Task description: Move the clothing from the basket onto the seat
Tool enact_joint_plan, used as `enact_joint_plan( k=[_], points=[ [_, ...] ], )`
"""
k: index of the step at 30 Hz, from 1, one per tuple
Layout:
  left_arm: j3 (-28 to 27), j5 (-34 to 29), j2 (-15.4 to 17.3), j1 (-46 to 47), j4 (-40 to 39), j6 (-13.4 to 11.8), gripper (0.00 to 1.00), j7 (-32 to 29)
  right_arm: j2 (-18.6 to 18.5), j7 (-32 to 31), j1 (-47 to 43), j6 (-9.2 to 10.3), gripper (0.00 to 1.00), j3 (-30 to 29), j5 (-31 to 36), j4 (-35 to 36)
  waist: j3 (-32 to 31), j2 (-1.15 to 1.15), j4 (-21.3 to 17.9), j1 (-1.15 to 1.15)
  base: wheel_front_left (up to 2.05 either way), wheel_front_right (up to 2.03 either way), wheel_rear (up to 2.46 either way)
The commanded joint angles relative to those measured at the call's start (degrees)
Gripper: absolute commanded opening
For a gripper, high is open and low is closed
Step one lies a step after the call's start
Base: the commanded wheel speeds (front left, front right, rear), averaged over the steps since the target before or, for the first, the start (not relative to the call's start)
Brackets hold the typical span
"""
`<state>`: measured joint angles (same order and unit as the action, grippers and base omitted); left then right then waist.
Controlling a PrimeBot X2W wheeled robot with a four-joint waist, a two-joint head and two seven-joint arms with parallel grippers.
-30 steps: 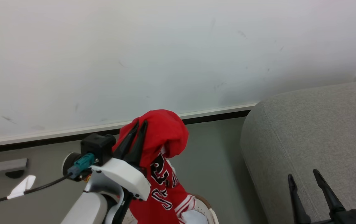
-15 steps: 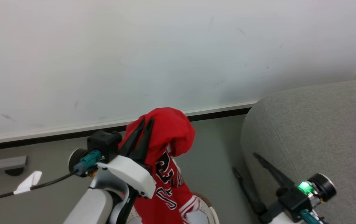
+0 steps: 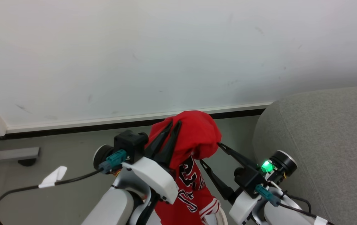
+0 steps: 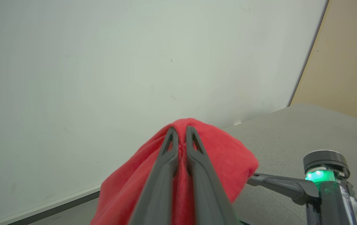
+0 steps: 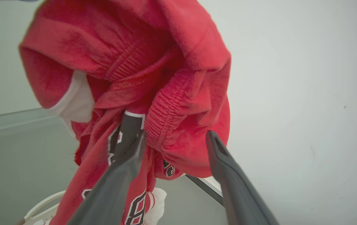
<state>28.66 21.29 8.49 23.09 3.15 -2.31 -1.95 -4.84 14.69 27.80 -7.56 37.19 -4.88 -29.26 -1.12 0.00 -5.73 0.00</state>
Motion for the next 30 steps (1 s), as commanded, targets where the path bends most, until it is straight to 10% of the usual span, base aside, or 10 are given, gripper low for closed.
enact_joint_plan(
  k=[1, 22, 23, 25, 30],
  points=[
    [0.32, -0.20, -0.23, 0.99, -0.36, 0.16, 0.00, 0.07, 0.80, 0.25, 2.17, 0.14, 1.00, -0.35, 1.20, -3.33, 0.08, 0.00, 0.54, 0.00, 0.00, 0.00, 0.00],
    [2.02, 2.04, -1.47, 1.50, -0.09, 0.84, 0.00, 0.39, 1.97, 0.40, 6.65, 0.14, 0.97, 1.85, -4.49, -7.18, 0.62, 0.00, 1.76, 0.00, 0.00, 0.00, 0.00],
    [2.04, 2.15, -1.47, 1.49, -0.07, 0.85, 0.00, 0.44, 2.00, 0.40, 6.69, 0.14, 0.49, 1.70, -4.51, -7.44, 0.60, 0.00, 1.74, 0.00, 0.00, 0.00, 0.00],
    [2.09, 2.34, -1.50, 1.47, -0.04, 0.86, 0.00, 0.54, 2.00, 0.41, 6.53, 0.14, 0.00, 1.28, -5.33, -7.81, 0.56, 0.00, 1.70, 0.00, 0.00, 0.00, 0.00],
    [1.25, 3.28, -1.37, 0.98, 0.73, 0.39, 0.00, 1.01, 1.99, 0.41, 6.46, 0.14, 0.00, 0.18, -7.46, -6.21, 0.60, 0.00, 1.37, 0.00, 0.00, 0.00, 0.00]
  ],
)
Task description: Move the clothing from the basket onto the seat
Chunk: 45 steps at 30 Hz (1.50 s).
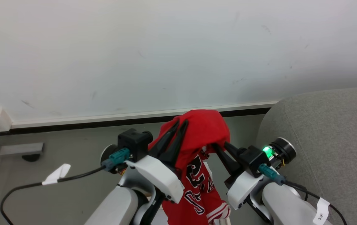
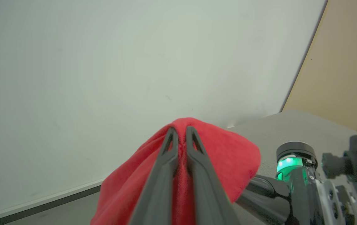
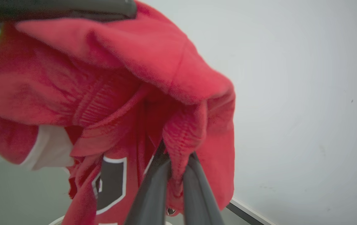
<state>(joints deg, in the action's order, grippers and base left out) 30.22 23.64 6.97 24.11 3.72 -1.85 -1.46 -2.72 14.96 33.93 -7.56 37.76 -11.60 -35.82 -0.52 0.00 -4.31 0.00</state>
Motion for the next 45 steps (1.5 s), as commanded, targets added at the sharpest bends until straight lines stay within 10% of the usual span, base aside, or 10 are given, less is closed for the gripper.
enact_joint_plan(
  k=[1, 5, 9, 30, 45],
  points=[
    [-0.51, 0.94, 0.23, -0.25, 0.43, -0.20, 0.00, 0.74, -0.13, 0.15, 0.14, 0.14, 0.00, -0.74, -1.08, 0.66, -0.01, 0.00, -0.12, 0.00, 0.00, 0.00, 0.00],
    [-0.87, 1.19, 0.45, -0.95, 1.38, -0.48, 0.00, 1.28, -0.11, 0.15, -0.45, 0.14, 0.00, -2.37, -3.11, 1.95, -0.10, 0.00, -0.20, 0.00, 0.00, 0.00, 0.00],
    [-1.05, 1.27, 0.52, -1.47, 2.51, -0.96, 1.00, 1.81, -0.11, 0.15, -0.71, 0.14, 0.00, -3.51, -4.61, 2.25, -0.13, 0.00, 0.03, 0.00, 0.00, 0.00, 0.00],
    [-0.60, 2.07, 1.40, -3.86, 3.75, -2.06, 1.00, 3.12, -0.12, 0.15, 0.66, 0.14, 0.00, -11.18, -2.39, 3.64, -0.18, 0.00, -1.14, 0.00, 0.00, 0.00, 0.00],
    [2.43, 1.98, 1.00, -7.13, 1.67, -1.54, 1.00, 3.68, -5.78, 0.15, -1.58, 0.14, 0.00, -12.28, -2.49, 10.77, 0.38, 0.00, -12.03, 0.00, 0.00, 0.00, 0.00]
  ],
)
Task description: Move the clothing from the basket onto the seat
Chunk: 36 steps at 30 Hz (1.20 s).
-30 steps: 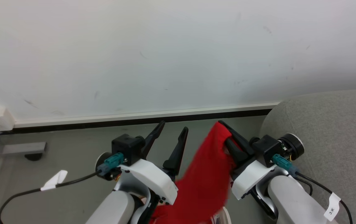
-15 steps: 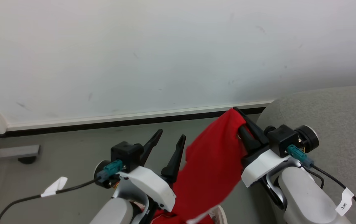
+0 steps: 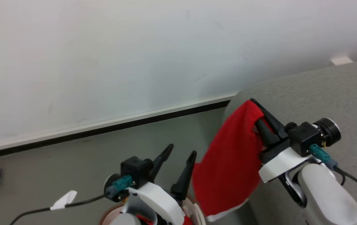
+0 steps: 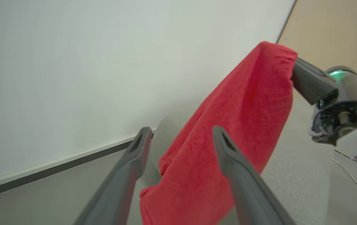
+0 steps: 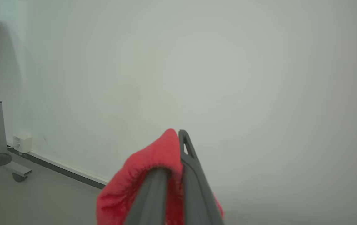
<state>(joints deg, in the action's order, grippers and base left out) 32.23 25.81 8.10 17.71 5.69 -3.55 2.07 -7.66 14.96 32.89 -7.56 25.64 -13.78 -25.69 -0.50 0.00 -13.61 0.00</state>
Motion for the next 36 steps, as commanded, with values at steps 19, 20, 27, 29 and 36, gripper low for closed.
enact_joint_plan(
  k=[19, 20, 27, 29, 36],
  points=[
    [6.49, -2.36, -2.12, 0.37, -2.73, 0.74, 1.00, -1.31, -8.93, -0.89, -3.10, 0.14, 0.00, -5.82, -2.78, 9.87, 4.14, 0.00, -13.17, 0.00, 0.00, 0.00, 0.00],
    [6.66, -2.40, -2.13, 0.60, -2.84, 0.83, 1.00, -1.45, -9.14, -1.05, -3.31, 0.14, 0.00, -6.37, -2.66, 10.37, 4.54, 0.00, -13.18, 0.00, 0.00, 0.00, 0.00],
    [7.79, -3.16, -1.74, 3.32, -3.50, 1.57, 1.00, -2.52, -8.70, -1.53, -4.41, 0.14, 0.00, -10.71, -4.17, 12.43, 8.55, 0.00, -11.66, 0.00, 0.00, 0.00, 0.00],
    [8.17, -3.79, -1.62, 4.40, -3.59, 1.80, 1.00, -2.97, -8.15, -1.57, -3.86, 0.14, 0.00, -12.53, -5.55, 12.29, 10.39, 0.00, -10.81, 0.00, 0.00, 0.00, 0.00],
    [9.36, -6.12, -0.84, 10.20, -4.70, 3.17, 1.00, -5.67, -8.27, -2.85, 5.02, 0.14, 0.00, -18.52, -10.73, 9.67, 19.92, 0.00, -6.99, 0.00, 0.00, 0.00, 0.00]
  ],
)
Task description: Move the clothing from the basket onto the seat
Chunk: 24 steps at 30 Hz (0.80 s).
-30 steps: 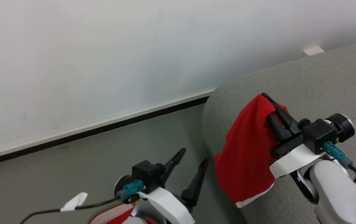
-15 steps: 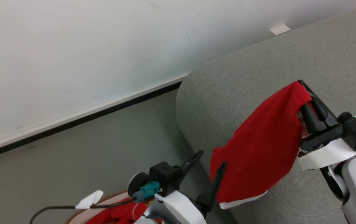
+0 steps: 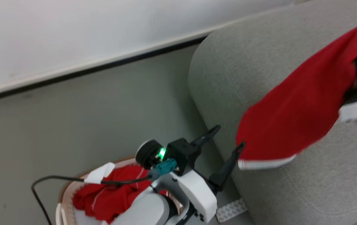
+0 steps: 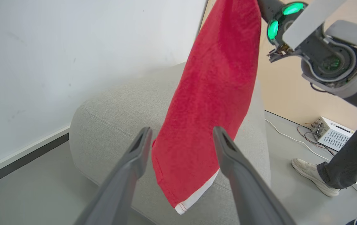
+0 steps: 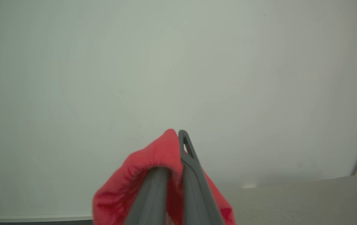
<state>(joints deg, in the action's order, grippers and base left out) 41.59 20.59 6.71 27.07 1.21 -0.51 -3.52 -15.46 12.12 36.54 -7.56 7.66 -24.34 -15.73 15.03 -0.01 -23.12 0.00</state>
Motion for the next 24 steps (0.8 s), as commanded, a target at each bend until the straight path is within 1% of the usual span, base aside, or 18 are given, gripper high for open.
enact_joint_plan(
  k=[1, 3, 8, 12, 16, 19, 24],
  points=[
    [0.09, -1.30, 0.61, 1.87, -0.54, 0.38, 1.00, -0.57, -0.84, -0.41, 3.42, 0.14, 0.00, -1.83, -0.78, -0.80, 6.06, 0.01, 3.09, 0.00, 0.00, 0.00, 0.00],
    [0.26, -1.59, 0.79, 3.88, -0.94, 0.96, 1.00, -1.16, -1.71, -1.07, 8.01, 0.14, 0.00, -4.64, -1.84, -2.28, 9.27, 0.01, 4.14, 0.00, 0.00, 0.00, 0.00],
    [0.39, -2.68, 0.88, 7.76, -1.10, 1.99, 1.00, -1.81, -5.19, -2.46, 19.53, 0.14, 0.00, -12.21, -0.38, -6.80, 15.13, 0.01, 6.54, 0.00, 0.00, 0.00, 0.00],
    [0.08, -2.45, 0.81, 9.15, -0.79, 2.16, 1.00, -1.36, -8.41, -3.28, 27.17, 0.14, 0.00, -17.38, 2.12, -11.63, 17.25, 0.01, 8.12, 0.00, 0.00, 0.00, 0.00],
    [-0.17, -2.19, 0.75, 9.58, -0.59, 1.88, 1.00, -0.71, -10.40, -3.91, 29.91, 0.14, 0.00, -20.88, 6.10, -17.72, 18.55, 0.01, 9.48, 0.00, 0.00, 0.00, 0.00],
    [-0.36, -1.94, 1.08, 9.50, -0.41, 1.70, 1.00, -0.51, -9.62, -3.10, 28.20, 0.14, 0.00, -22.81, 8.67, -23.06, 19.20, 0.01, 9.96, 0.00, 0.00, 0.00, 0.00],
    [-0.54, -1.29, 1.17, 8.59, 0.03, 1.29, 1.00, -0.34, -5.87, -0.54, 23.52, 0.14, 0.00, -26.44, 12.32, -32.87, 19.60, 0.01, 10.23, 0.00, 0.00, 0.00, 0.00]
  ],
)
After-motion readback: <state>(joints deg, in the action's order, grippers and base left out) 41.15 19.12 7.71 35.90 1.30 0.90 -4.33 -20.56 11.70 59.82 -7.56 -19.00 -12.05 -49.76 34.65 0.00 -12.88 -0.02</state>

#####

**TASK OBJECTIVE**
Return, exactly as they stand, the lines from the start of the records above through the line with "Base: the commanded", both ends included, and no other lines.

**RESPONSE TO THIS TASK**
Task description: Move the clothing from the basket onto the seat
Tool enact_joint_plan, used as `enact_joint_plan( k=[_], points=[ [_, ...] ], )`
"""
k: index of the step at 30 Hz, from 1, one per tuple
Layout:
  left_arm: j3 (-28 to 27), j5 (-34 to 29), j2 (-15.4 to 17.3), j1 (-46 to 47), j4 (-40 to 39), j6 (-13.4 to 11.8), gripper (0.00 to 1.00), j7 (-32 to 29)
  right_arm: j2 (-18.6 to 18.5), j7 (-32 to 31), j1 (-47 to 43), j6 (-9.2 to 10.3), gripper (0.00 to 1.00), j3 (-30 to 29), j5 (-31 to 36), j4 (-35 to 36)
  waist: j3 (-32 to 31), j2 (-1.15 to 1.15), j4 (-21.3 to 17.9), j1 (-1.15 to 1.15)
  base: wheel_front_left (up to 2.05 either way), wheel_front_right (up to 2.03 either way), wheel_rear (up to 2.46 either way)
The commanded joint angles relative to those measured at the call's start (degrees)
Gripper: absolute commanded opening
For a gripper, high is open and low is closed
Step one lies a step after the call's start
Base: the commanded wheel speeds (front left, front right, rear), averaged over the steps since the target before or, for the first, the start (not relative to the call's start)

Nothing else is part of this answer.